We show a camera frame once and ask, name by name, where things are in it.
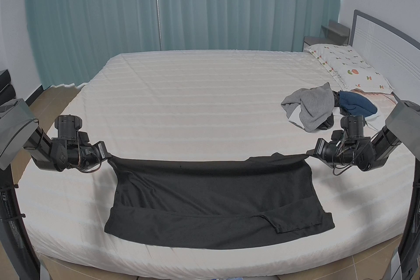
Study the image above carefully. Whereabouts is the white printed pillow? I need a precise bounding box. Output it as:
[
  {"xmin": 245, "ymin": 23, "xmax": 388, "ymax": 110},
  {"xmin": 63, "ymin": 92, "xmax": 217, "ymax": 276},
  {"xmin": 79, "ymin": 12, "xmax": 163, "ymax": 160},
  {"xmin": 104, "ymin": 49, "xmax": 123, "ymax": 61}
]
[{"xmin": 303, "ymin": 43, "xmax": 394, "ymax": 94}]

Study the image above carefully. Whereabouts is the black T-shirt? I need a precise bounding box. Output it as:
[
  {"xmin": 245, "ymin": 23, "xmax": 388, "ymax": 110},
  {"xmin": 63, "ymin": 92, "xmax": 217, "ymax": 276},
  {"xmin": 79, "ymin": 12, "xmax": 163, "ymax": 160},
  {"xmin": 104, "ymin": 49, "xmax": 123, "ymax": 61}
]
[{"xmin": 104, "ymin": 152, "xmax": 336, "ymax": 250}]

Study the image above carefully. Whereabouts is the grey garment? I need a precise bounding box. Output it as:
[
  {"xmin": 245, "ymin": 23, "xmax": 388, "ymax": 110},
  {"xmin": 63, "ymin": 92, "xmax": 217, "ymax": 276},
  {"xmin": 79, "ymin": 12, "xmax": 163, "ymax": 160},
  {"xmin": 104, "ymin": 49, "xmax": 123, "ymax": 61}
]
[{"xmin": 281, "ymin": 82, "xmax": 334, "ymax": 132}]

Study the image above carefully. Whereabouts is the bed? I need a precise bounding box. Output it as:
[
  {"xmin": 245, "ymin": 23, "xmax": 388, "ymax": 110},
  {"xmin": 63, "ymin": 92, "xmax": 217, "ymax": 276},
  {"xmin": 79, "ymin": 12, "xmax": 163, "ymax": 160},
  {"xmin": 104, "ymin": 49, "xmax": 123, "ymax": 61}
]
[{"xmin": 15, "ymin": 9, "xmax": 420, "ymax": 277}]

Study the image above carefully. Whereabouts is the grey bedside table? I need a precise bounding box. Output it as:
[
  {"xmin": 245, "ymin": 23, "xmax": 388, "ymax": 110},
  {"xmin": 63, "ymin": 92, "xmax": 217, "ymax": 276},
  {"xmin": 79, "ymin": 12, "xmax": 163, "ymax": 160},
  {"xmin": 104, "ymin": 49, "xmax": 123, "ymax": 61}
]
[{"xmin": 303, "ymin": 19, "xmax": 350, "ymax": 47}]

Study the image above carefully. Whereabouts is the black chest of drawers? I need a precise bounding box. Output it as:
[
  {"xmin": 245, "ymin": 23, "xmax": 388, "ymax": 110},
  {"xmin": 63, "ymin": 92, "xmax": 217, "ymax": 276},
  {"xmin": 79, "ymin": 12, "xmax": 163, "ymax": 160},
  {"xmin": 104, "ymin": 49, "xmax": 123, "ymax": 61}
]
[{"xmin": 0, "ymin": 69, "xmax": 17, "ymax": 105}]

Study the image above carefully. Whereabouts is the white garment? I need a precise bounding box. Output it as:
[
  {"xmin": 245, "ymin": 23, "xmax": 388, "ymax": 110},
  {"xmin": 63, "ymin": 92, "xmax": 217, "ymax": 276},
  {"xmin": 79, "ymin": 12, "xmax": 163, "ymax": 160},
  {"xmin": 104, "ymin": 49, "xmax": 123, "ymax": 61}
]
[
  {"xmin": 289, "ymin": 110, "xmax": 306, "ymax": 127},
  {"xmin": 361, "ymin": 111, "xmax": 382, "ymax": 130}
]

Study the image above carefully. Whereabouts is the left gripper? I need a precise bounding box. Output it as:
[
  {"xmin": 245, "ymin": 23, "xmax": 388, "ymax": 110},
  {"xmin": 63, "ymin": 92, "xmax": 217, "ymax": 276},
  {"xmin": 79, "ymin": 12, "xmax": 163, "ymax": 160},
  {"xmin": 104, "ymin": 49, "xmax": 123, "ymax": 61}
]
[{"xmin": 77, "ymin": 141, "xmax": 110, "ymax": 171}]

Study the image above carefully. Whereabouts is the black garment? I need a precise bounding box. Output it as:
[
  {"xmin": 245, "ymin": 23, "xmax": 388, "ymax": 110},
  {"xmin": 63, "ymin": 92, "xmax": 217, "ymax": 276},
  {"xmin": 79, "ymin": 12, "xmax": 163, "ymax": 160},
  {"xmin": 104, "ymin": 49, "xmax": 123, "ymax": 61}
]
[{"xmin": 320, "ymin": 90, "xmax": 342, "ymax": 131}]

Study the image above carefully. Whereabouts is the pale pink pillow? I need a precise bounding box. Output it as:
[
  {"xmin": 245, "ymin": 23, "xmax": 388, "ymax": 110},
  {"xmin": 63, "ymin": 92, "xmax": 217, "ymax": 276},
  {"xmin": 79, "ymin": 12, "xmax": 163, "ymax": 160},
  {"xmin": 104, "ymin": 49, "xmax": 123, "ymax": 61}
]
[{"xmin": 356, "ymin": 89, "xmax": 396, "ymax": 96}]

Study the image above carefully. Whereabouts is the dark blue garment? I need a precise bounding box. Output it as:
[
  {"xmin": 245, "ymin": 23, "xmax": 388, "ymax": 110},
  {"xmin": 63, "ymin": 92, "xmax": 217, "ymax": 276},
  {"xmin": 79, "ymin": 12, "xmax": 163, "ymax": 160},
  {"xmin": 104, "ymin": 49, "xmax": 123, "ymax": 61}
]
[{"xmin": 338, "ymin": 90, "xmax": 377, "ymax": 117}]

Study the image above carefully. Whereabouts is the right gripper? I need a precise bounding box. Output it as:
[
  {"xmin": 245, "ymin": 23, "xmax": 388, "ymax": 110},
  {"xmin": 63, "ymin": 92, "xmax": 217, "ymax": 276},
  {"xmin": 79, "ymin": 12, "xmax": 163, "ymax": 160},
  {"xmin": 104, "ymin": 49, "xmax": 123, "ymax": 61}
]
[{"xmin": 314, "ymin": 138, "xmax": 358, "ymax": 168}]

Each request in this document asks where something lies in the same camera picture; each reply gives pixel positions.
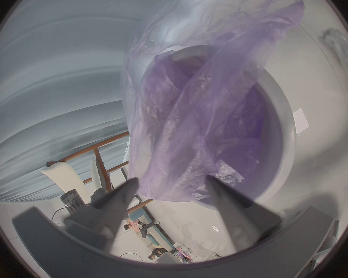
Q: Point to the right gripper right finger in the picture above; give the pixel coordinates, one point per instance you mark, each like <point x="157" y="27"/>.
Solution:
<point x="243" y="221"/>

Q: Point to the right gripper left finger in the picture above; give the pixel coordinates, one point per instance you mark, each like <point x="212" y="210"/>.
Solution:
<point x="104" y="216"/>

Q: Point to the purple plastic bag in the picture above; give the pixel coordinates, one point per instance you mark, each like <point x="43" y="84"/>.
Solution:
<point x="191" y="111"/>

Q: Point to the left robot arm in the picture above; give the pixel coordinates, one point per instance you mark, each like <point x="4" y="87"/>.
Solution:
<point x="72" y="200"/>

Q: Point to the white trash bin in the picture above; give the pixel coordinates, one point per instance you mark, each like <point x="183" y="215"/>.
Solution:
<point x="282" y="120"/>

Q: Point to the person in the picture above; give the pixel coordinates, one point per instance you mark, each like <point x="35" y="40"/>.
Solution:
<point x="134" y="227"/>
<point x="156" y="255"/>

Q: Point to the wooden chair white cushion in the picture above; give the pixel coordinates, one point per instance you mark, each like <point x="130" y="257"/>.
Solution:
<point x="62" y="177"/>

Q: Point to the pale blue sofa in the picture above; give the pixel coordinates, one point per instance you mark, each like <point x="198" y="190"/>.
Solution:
<point x="159" y="239"/>

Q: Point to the pale blue curtain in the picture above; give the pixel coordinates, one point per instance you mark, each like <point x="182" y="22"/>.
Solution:
<point x="61" y="68"/>

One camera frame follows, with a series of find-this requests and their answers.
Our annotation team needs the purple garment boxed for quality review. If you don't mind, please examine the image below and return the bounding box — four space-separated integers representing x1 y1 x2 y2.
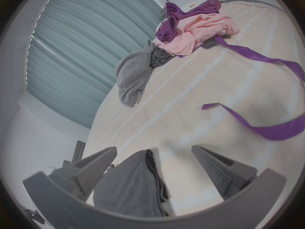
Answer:
156 0 305 141

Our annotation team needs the black shiny garment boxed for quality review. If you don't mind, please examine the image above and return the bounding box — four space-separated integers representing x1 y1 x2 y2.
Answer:
150 46 175 69

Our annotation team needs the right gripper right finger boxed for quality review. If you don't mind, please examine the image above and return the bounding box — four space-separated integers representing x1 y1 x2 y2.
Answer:
191 145 258 197

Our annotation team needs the blue-green curtain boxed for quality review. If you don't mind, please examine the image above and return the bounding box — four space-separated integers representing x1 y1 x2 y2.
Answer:
24 38 111 129
33 0 165 90

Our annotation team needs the dark grey garment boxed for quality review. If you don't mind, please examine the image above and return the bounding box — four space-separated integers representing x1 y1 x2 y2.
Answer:
202 34 231 49

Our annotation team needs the white printed pillow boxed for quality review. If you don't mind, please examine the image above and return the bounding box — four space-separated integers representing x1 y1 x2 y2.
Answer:
154 0 223 41

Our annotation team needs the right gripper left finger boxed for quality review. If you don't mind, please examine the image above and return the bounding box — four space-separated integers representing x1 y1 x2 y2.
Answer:
49 146 118 201

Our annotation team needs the bed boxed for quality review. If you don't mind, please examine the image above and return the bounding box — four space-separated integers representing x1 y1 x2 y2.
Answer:
85 0 305 218

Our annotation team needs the pink garment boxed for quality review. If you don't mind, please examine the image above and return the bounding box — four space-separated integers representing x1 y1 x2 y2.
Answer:
152 12 240 57

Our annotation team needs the black T-shirt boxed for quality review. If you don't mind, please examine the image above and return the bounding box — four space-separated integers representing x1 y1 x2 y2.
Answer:
93 148 170 218

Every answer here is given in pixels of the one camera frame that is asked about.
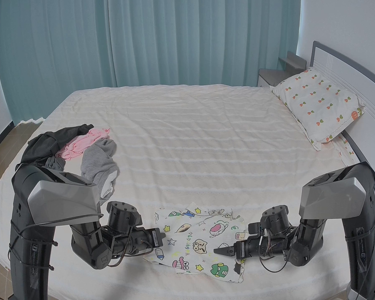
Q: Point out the white printed pillow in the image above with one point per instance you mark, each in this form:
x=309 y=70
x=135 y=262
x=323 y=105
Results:
x=318 y=105

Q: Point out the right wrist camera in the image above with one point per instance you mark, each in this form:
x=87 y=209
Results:
x=254 y=230

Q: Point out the black garment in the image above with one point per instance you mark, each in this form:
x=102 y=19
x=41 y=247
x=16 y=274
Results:
x=47 y=145

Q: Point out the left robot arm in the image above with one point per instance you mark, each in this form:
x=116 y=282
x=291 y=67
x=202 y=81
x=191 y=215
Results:
x=62 y=195

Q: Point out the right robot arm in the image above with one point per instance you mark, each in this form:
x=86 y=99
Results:
x=331 y=195

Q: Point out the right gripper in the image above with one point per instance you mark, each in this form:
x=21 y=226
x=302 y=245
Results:
x=250 y=248

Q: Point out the bed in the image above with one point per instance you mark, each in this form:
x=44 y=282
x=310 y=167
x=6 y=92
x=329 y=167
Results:
x=190 y=136

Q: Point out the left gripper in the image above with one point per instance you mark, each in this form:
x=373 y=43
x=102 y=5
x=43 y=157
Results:
x=147 y=239

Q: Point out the blue-green curtain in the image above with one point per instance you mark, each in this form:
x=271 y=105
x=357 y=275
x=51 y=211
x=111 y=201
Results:
x=143 y=33

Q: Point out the pink garment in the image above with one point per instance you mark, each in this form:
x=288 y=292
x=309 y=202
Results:
x=81 y=144

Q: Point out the grey garment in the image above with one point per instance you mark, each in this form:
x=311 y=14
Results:
x=98 y=161

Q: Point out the white printed pyjama top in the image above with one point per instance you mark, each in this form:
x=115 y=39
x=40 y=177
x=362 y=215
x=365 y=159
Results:
x=200 y=239

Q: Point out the grey bedside table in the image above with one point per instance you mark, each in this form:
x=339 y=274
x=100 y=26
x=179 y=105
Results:
x=278 y=73

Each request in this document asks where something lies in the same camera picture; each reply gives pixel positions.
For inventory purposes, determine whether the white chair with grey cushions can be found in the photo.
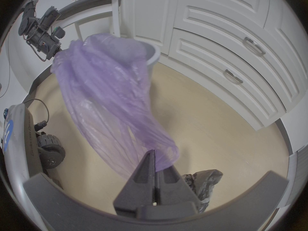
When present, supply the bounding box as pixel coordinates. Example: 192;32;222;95
56;0;124;41

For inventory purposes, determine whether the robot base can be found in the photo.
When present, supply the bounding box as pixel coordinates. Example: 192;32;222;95
0;104;66;189

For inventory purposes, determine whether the purple plastic bag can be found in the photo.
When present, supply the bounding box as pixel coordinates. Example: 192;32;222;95
51;33;180;177

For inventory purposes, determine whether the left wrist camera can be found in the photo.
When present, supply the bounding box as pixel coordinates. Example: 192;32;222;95
53;26;66;40

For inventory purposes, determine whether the black plastic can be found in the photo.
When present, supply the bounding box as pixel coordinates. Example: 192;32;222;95
182;169;224;213

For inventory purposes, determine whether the white trash bin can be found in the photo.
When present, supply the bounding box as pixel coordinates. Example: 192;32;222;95
96;34;161;84

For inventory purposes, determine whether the thin black cable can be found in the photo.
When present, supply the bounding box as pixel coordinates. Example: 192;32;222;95
0;54;11;98

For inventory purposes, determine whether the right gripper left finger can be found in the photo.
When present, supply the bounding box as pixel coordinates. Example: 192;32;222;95
114;149;156;218

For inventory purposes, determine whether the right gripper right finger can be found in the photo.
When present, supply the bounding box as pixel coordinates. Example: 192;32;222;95
155;165;202;214

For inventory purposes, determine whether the white wardrobe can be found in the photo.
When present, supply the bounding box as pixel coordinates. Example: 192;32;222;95
120;0;307;132

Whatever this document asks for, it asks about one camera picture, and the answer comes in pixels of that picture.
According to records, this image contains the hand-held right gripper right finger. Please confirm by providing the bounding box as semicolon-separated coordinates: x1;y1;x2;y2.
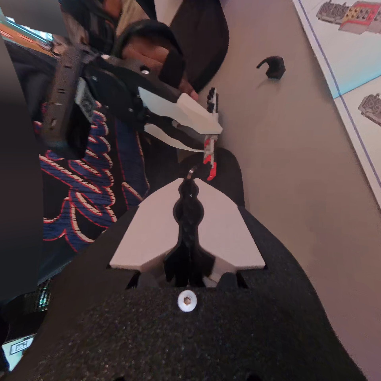
189;179;266;283

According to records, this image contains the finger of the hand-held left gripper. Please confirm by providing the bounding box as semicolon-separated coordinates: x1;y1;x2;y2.
144;123;209;155
138;86;223;135

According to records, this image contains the person's left hand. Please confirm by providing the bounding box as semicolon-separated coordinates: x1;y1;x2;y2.
122;37;199;102

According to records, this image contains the lego instruction booklet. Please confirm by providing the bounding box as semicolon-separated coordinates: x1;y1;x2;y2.
292;0;381;209

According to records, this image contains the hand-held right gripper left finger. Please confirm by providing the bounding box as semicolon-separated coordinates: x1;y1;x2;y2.
109;177;191;283

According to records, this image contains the lego car build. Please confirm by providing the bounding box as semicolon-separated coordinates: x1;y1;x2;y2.
202;86;222;182

-*-

AIM OF THE TASK:
Each line of the data above containing the string "blue" is to be copied.

WRITTEN REPLY:
Study the image above carefully. Whereabouts is the dark blue garment? I need a precise bounding box. Output it as:
Q: Point to the pale blue sofa in the picture above; give the pixel coordinates, one point per instance you mark, each like <point x="198" y="190"/>.
Q: Point to the pale blue curtain in the picture above; give the pixel coordinates, one point per instance you mark, each like <point x="182" y="22"/>.
Our annotation team needs the blue-green curtain boxed for quality review. If you don't mind, please examine the image above and return the bounding box — four space-separated integers representing x1 y1 x2 y2.
Q: Point out the blue-green curtain in the image above with one point per instance you mark, each in this form:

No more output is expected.